> **PROBLEM DESCRIPTION**:
If a line in the entries below contains "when", copy it.

> **SUPPLIED DATA**:
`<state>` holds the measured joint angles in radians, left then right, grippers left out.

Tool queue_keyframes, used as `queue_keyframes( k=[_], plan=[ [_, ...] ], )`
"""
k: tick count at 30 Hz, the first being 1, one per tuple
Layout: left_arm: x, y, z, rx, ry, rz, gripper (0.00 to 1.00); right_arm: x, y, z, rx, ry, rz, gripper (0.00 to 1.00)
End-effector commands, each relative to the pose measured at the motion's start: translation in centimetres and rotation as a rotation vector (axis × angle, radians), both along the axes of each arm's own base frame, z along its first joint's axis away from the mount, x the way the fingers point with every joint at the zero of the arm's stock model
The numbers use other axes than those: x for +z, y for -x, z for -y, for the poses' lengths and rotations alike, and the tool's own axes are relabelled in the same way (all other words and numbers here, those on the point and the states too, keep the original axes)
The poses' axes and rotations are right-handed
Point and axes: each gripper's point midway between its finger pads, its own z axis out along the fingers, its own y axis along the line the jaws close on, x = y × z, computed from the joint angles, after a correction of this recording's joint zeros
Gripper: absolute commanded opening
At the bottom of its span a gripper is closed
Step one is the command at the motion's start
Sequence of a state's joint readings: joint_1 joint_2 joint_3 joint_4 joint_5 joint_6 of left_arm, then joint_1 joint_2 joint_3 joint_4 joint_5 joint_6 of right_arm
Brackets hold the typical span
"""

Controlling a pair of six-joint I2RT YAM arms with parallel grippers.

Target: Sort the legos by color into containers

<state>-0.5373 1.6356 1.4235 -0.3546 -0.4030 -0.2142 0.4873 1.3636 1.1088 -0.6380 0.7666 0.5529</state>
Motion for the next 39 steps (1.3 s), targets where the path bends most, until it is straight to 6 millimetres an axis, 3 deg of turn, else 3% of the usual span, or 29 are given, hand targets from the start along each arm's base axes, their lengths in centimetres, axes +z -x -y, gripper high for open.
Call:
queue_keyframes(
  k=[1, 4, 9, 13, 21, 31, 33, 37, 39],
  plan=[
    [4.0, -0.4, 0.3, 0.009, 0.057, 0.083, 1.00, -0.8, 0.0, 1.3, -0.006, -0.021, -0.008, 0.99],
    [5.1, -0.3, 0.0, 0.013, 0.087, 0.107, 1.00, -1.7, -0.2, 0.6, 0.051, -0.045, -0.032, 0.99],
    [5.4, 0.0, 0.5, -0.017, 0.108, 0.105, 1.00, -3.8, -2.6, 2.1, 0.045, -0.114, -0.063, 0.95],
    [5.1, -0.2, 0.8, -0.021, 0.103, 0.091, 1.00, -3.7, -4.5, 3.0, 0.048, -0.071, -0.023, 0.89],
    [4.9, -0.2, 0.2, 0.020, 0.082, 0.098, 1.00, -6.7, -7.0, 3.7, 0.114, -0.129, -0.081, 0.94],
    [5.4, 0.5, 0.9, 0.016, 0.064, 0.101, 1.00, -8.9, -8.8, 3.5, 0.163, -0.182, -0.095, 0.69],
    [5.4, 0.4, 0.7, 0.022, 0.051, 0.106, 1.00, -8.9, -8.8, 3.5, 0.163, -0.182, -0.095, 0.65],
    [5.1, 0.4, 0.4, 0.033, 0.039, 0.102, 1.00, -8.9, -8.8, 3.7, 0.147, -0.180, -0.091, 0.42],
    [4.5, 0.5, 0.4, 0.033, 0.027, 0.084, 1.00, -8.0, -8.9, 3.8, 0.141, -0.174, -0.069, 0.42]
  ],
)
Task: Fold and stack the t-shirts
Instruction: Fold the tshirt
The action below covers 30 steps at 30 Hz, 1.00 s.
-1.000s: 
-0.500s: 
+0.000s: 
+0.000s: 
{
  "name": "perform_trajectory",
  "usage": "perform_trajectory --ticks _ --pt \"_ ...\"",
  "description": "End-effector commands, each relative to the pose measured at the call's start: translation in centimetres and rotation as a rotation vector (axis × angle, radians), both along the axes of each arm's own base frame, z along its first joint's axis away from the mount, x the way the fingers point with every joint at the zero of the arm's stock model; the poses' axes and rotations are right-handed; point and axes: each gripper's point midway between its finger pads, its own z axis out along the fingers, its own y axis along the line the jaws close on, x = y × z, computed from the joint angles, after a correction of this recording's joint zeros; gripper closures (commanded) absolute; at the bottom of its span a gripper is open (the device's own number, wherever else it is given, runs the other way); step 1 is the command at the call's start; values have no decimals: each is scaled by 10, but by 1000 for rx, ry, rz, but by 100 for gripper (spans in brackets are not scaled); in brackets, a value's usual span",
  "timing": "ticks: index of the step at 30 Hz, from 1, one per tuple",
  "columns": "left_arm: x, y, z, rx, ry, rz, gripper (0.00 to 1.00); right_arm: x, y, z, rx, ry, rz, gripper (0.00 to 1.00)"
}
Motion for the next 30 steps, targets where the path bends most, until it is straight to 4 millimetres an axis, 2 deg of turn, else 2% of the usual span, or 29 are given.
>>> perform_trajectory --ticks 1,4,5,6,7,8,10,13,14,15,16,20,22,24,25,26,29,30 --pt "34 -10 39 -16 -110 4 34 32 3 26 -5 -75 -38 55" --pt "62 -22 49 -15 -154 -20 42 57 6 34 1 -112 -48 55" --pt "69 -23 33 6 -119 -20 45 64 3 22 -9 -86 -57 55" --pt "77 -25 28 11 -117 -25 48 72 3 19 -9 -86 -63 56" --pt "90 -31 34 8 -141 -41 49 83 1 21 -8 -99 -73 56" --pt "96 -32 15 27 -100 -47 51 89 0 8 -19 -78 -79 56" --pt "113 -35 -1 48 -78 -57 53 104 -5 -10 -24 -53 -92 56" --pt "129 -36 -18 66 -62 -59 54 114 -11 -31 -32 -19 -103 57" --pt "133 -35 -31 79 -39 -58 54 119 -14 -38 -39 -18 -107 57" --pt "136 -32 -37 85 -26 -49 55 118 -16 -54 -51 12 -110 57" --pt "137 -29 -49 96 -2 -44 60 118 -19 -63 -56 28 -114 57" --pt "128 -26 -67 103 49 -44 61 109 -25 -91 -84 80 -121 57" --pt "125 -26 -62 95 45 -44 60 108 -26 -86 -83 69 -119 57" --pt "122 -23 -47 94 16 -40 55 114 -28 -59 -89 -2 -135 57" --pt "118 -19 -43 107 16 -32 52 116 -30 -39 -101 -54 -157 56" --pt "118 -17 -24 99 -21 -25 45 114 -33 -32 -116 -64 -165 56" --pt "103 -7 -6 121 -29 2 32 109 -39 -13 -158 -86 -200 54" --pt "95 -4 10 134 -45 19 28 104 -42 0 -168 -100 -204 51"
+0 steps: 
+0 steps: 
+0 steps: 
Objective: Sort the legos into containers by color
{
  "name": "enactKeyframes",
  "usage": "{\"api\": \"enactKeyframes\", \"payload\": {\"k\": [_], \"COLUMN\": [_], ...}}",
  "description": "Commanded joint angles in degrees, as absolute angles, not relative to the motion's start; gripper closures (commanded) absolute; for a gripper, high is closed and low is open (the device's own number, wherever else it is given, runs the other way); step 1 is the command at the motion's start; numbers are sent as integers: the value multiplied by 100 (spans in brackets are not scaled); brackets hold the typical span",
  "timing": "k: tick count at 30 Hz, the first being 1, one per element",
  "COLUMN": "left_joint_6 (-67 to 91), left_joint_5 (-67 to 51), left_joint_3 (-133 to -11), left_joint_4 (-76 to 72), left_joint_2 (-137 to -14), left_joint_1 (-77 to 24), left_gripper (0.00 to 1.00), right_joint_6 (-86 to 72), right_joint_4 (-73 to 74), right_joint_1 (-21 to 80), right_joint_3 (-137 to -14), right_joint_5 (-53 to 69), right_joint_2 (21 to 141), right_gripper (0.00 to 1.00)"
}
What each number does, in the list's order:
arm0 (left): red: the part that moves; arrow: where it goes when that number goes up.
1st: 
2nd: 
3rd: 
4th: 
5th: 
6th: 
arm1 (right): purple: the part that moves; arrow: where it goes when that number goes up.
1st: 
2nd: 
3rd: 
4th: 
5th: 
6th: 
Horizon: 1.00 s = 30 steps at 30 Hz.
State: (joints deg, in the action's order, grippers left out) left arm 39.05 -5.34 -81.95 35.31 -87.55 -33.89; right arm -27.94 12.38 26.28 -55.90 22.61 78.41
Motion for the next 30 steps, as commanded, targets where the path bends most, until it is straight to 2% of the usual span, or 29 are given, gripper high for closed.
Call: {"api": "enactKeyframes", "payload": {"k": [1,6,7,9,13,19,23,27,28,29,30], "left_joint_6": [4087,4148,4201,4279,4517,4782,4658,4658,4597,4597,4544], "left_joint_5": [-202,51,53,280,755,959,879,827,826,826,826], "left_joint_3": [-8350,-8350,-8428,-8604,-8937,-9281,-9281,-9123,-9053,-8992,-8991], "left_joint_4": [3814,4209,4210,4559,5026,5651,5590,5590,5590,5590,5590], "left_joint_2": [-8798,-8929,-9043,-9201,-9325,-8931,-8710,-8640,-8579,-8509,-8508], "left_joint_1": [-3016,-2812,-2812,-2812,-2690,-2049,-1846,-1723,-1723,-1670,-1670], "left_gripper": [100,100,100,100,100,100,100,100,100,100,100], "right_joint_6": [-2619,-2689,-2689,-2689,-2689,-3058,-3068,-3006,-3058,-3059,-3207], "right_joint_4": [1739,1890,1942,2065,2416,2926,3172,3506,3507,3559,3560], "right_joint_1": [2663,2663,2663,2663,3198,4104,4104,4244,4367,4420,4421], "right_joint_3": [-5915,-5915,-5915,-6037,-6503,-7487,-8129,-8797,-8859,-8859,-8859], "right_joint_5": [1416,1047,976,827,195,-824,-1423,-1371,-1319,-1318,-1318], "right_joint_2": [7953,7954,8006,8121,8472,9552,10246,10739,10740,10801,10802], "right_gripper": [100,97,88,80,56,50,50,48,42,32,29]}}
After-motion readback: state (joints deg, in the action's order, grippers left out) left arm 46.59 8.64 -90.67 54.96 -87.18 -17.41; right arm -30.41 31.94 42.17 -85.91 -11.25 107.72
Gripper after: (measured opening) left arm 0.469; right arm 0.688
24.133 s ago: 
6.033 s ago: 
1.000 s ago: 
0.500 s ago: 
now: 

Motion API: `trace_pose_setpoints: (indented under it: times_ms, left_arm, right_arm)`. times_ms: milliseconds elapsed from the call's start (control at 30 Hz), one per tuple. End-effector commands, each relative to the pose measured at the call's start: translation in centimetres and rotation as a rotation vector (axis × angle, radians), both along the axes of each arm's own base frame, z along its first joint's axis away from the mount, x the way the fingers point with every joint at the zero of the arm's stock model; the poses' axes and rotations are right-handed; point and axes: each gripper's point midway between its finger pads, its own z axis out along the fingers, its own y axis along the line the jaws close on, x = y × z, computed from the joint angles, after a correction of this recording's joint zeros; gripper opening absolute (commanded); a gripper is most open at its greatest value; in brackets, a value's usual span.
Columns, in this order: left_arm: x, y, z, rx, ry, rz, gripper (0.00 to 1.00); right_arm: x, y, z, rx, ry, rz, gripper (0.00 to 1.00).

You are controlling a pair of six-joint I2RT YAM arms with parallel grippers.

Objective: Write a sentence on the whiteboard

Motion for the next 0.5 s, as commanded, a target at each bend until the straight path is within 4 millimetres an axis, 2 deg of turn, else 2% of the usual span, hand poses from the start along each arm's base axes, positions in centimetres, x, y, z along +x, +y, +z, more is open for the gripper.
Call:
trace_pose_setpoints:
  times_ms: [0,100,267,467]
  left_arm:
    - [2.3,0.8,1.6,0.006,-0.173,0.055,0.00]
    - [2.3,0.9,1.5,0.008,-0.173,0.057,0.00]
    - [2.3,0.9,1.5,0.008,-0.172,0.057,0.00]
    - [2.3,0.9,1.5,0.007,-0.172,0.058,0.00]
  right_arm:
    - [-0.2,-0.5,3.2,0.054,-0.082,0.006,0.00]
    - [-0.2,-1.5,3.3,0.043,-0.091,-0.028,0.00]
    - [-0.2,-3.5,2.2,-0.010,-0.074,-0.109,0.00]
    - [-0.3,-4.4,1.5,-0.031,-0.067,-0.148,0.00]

> **OUTPUT FOR THIS TASK**:
arm0 (left): red: the part that moves; arrow: where it goes when that number goes up.
arm1 (right): purple: the part that moves; arrow: where it goes when that number goes up.

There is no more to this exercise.